* _EXERCISE OBJECTIVE_: Scan the entries below for the word "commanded". Copy each line that has it.

Stored records:
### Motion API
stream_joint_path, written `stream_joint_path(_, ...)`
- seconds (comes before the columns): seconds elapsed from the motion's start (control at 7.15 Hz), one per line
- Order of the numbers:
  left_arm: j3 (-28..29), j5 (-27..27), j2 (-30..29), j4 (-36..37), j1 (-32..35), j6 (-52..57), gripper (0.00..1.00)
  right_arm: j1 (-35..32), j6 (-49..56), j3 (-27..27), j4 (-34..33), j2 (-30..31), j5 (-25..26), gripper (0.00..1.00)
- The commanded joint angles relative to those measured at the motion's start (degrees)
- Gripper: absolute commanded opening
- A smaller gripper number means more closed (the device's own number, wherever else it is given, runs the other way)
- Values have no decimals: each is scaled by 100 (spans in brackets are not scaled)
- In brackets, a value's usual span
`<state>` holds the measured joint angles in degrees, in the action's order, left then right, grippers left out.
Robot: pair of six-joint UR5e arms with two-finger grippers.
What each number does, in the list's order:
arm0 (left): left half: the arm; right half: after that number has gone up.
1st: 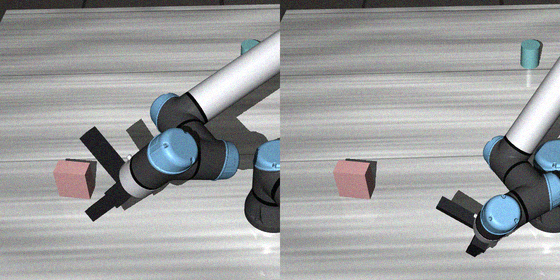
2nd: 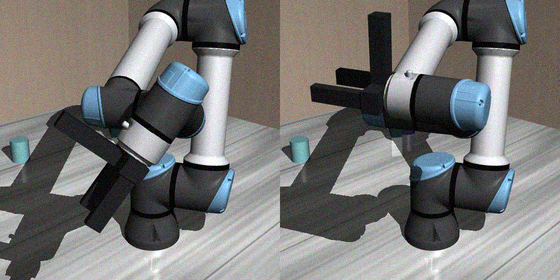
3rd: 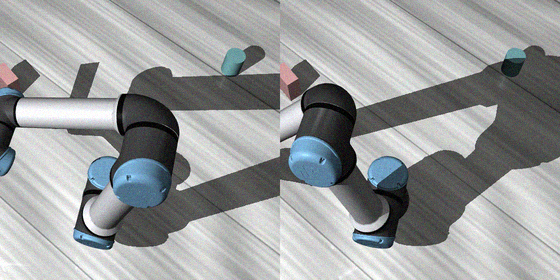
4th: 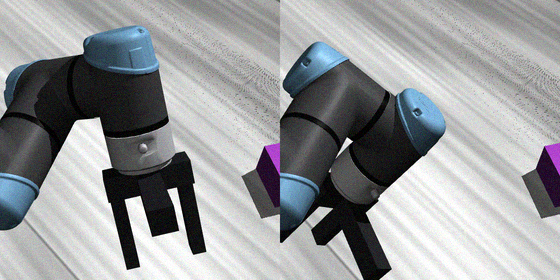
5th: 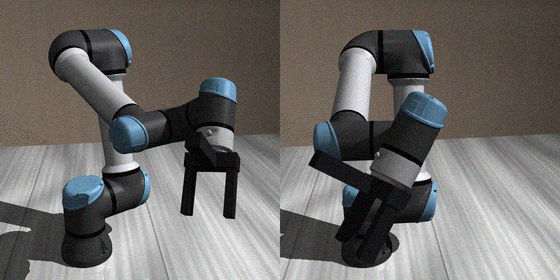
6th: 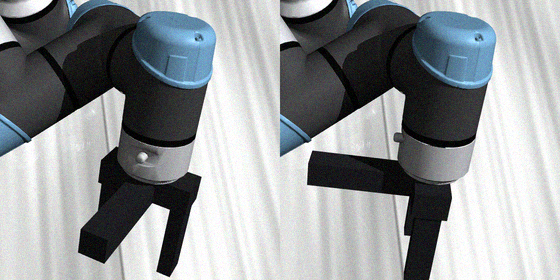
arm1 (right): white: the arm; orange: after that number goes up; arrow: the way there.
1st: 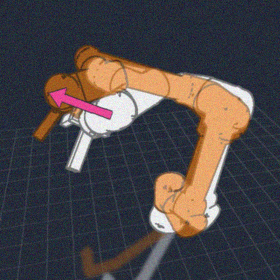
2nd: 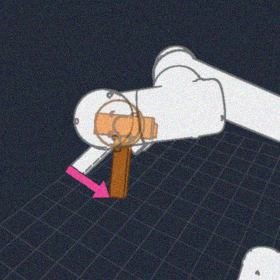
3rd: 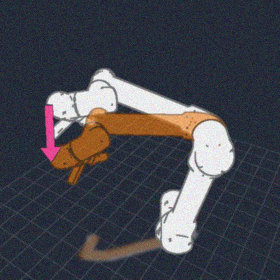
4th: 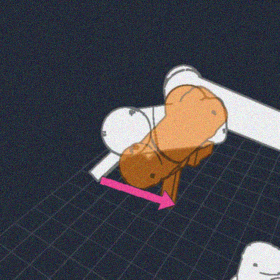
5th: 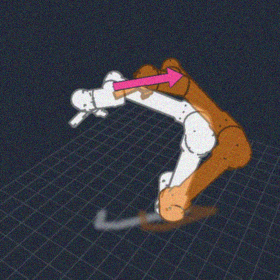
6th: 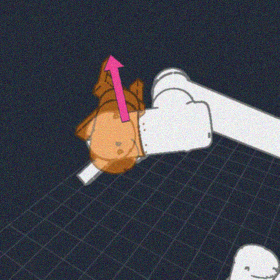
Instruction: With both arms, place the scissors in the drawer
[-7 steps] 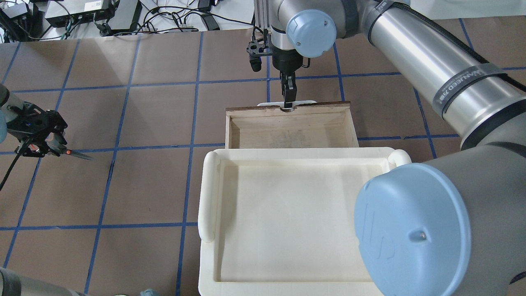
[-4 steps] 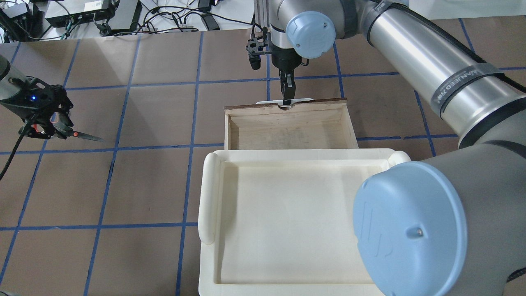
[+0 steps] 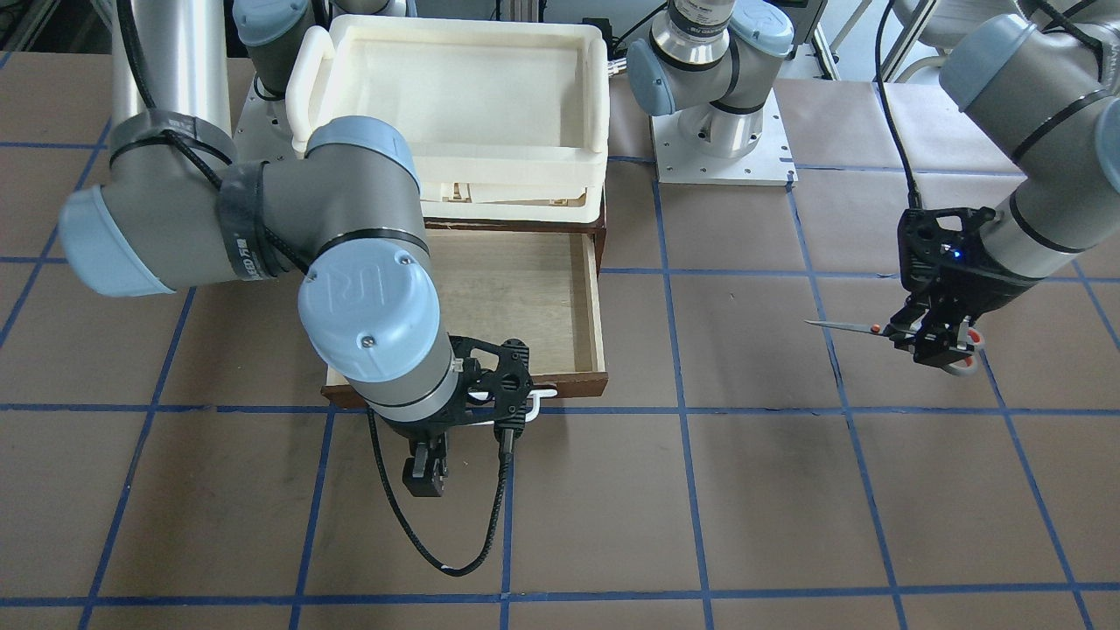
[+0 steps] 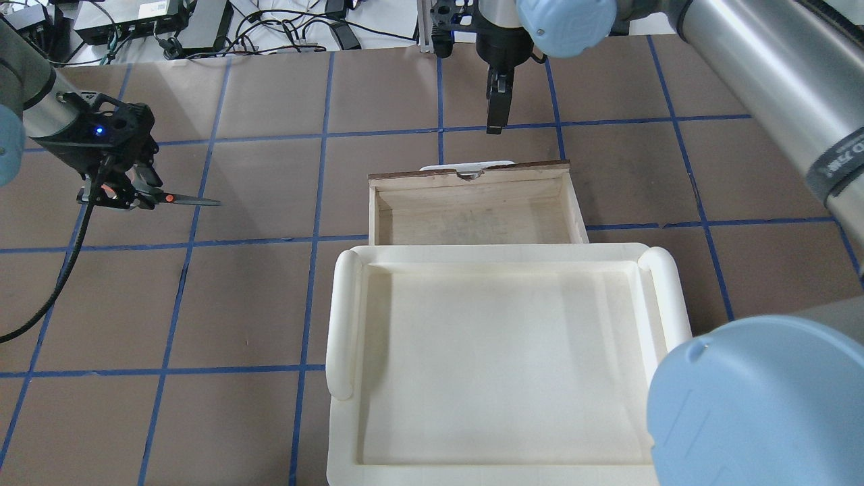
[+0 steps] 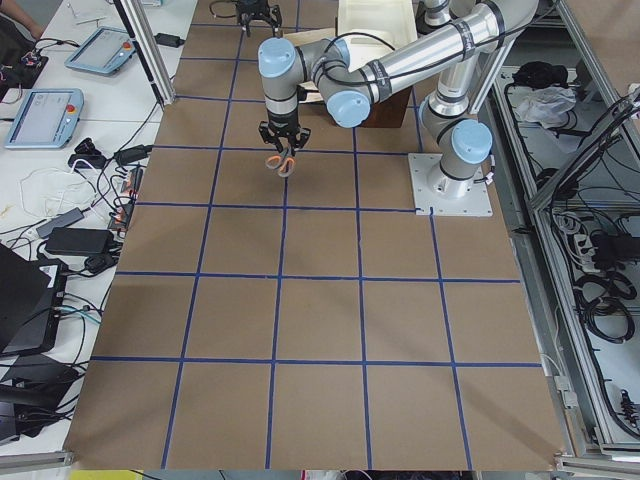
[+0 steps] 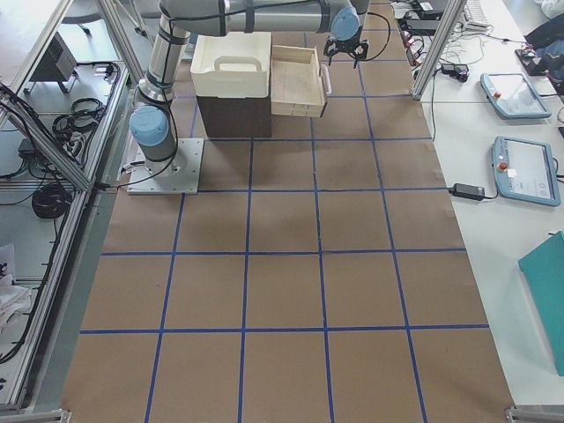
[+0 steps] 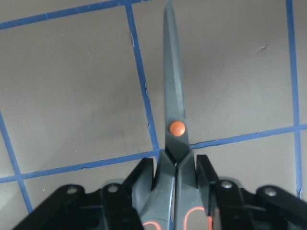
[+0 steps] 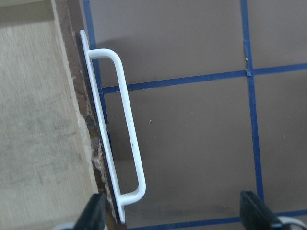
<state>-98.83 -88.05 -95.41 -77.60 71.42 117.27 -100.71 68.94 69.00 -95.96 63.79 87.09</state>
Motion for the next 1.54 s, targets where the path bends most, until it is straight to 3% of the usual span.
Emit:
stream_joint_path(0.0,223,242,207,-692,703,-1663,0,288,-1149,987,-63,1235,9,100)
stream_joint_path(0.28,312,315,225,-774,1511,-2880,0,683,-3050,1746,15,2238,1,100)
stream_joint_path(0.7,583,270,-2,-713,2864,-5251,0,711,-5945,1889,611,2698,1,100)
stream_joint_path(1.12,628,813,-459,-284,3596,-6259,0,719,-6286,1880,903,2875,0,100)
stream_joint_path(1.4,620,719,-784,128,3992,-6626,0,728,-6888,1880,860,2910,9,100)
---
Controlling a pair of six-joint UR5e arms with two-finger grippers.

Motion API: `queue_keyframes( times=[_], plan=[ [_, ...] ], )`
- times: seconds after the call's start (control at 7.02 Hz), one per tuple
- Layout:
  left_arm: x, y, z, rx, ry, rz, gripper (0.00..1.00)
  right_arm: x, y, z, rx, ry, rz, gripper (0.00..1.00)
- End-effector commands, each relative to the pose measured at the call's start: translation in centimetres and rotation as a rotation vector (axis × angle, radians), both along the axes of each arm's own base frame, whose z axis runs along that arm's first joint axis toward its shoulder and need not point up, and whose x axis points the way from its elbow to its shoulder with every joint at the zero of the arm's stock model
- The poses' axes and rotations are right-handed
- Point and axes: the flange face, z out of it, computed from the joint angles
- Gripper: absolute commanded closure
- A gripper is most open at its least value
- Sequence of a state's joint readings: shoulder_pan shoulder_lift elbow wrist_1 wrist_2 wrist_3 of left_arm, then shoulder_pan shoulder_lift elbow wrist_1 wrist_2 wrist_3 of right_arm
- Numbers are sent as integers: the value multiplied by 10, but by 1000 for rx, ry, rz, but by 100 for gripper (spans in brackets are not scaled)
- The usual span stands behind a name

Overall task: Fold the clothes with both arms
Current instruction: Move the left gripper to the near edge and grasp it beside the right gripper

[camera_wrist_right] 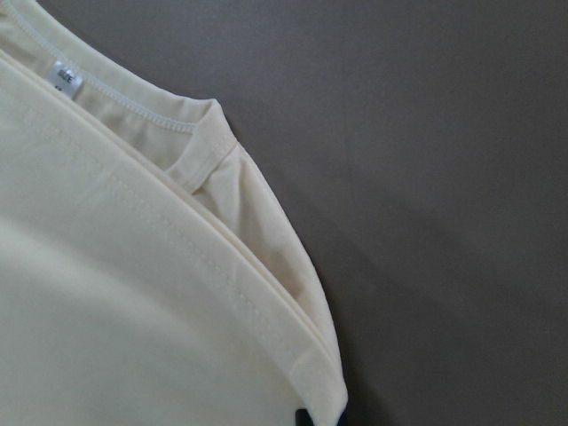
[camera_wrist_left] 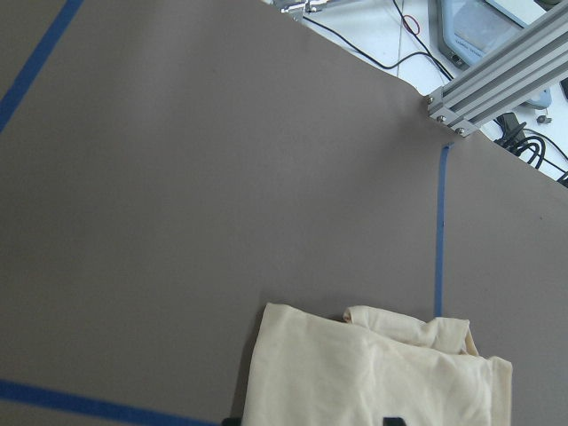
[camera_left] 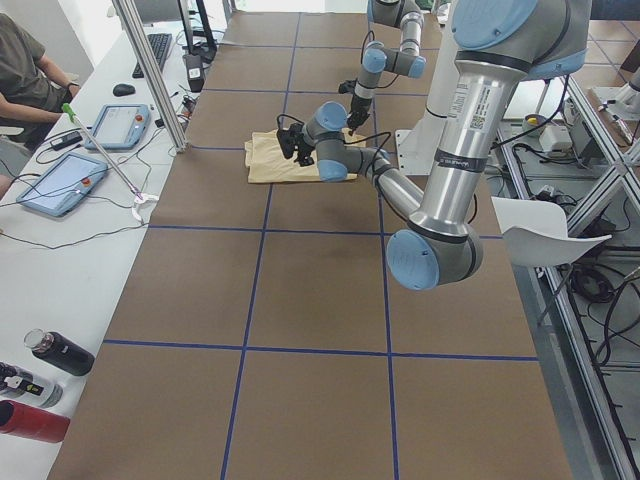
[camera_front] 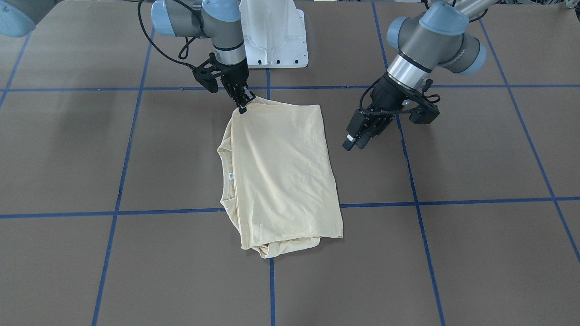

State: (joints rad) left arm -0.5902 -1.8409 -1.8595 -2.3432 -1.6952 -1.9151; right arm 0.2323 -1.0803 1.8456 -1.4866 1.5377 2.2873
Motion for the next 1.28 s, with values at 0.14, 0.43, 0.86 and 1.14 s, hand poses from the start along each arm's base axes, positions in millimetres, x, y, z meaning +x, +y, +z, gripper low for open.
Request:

* _EXERCISE RESULT_:
- The commanded joint angles relative to those measured at the motion's start (degrees)
- Gripper: absolute commanded opening
- Gripper: absolute commanded closure

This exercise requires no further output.